[WHAT IS BEING ASKED]: Without changing a character, output all of the records.

[GIVEN DATA]:

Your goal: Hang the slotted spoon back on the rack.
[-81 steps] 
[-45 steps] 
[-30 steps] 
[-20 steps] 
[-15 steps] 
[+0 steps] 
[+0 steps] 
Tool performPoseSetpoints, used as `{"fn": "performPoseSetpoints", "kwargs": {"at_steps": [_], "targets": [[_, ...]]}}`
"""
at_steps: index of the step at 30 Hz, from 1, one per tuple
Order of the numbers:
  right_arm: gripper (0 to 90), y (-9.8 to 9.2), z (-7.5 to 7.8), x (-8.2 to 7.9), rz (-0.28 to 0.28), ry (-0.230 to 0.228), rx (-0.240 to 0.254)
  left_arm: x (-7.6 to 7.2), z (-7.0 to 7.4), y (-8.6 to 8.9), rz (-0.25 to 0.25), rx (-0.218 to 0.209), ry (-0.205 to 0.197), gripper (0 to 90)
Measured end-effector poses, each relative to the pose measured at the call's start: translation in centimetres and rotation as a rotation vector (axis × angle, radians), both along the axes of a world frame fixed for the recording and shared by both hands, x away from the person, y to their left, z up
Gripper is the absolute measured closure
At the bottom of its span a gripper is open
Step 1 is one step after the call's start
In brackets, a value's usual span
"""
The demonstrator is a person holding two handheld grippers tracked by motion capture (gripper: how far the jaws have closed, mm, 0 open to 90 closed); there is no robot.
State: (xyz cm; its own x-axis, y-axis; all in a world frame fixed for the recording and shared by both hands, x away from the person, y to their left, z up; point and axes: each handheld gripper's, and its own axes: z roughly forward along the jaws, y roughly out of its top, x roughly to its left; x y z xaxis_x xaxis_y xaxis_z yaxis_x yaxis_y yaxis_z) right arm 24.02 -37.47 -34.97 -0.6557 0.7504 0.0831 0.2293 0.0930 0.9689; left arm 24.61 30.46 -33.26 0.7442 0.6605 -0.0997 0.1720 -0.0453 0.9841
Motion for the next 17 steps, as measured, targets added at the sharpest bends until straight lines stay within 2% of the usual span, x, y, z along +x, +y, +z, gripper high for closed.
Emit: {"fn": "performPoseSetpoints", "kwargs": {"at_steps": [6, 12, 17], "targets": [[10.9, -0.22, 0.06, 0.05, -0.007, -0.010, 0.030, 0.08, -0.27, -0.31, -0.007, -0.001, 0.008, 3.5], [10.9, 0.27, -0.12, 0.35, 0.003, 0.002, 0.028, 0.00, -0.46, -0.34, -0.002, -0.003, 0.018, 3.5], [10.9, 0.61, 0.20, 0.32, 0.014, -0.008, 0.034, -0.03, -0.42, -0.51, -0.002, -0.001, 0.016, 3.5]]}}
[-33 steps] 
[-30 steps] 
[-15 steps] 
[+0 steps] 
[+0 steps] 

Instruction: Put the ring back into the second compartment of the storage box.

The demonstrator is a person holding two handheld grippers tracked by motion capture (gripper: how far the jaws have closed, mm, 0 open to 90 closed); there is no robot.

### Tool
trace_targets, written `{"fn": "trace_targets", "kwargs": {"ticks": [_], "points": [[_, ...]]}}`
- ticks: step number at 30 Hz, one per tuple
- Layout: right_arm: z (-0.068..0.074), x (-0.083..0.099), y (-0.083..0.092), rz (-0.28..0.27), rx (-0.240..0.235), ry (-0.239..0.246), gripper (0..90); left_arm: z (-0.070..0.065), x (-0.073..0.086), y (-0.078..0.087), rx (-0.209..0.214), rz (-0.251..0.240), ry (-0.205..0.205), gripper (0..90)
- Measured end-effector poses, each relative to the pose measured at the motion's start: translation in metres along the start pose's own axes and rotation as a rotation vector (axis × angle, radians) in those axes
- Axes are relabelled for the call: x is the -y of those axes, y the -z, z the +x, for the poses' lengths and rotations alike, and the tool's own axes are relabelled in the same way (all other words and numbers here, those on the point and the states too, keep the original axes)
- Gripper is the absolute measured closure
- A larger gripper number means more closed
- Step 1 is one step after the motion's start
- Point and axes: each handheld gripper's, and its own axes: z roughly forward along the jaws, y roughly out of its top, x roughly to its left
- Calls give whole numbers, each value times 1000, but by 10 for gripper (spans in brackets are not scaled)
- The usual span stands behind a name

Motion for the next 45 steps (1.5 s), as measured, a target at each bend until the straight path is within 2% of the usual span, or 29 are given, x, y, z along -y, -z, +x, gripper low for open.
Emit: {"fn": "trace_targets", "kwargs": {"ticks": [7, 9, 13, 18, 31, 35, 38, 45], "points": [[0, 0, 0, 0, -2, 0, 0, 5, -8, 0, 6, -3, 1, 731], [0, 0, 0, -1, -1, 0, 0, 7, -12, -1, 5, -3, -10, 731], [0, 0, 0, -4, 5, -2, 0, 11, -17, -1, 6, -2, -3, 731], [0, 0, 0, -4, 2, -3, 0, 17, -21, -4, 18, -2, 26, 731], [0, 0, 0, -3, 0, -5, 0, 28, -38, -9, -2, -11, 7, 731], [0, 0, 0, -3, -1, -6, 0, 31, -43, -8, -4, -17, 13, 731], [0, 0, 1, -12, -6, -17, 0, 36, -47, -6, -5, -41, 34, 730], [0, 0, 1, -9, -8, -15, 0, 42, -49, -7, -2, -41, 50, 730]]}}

[RESPONSE BOX]:
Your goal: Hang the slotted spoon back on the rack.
[-81 steps] 
[-45 steps] 
[-30 steps] 
[-20 steps] 
[-15 steps] 
[+0 steps] 
[+0 steps] 
Tool performPoseSetpoints, used as `{"fn": "performPoseSetpoints", "kwargs": {"at_steps": [_], "targets": [[_, ...]]}}`
"""
at_steps: index of the step at 30 Hz, from 1, one per tuple
Order of the numbers:
  right_arm: gripper (0 to 90), y (-9.8 to 9.2), z (-7.5 to 7.8), x (-8.2 to 7.9), rz (-0.28 to 0.28), ry (-0.230 to 0.228), rx (-0.240 to 0.254)
  left_arm: x (-7.6 to 7.2), z (-7.0 to 7.4), y (-8.6 to 8.9), rz (-0.25 to 0.25), rx (-0.218 to 0.209), ry (-0.205 to 0.197), gripper (0 to 90)
Measured end-effector poses, each relative to the pose measured at the call's start: translation in centimetres and rotation as a rotation vector (axis × angle, radians), both along the axes of a world frame fixed for the recording and shared by both hands, x away from the person, y to their left, z up
Gripper is the absolute measured closure
At the bottom of its span a gripper is open
Step 1 is one step after the call's start
In brackets, a value's usual span
"""
The demonstrator is a person holding two handheld grippers tracked by motion capture (gripper: how far the jaws have closed, mm, 0 open to 90 closed); there is no robot.
State: (xyz cm; its own x-axis, y-axis; all in a world frame fixed for the recording and shared by both hands, x away from the person, y to their left, z up; point and axes: each handheld gripper's, and its own axes: z roughly forward along the jaws, y roughly out of its top, x roughly to its left; x y z xaxis_x xaxis_y xaxis_z yaxis_x yaxis_y yaxis_z) right arm 24.02 -37.47 -34.97 -0.6557 0.7504 0.0831 0.2293 0.0930 0.9689; left arm 24.61 30.46 -33.26 0.7442 0.6605 -0.0997 0.1720 -0.0453 0.9841
Motion for the next 17 steps, as measured, targets added at the sharpest bends until straight lines stay within 2% of the usual span, x, y, z along +x, +y, +z, gripper high for closed.
Emit: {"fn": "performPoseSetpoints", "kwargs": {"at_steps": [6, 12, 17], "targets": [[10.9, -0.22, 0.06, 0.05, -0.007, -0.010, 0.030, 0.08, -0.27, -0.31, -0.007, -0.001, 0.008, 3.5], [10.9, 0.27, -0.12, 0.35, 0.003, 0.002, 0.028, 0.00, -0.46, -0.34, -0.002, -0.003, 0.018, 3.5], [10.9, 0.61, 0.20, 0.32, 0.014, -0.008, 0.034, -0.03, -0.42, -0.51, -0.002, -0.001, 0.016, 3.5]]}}
[-33 steps] 
[-30 steps] 
[-15 steps] 
[+0 steps] 
[+0 steps] 

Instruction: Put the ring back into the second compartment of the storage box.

The demonstrator is a person holding two handheld grippers tracked by motion capture (gripper: how far the jaws have closed, mm, 0 open to 90 closed); there is no robot.

### Tool
trace_targets, written `{"fn": "trace_targets", "kwargs": {"ticks": [_], "points": [[_, ...]]}}`
- ticks: step number at 30 Hz, one per tuple
- Layout: right_arm: z (-0.068..0.074), x (-0.083..0.099), y (-0.083..0.092), rz (-0.28..0.27), rx (-0.240..0.235), ry (-0.239..0.246), gripper (0..90); left_arm: z (-0.070..0.065), x (-0.073..0.086), y (-0.078..0.087), rx (-0.209..0.214), rz (-0.251..0.240), ry (-0.205..0.205), gripper (0..90)
- Measured end-effector poses, each relative to the pose measured at the motion's start: translation in metres along the start pose's own axes and rotation as a rotation vector (axis × angle, radians) in those axes
- Axes are relabelled for the call: x is the -y of those axes, y the -z, z the +x, for the poses' lengths and rotations alike, and the tool's own axes are relabelled in the same way (all other words and numbers here, those on the point and the states too, keep the original axes)
- Gripper is the absolute measured closure
- A larger gripper number means more closed
- Step 1 is one step after the motion's start
- Point and axes: each handheld gripper's, and its own axes: z roughly forward along the jaws, y roughly out of its top, x roughly to its left
- Calls give whole numbers, each value times 1000, but by 10 for gripper (spans in brackets are not scaled)
- The usual span stands behind a name

Motion for the next 45 steps (1.5 s), as measured, a target at each bend until the straight path is within 2% of the usual span, or 29 are given, x, y, z along -y, -z, +x, gripper low for open.
Emit: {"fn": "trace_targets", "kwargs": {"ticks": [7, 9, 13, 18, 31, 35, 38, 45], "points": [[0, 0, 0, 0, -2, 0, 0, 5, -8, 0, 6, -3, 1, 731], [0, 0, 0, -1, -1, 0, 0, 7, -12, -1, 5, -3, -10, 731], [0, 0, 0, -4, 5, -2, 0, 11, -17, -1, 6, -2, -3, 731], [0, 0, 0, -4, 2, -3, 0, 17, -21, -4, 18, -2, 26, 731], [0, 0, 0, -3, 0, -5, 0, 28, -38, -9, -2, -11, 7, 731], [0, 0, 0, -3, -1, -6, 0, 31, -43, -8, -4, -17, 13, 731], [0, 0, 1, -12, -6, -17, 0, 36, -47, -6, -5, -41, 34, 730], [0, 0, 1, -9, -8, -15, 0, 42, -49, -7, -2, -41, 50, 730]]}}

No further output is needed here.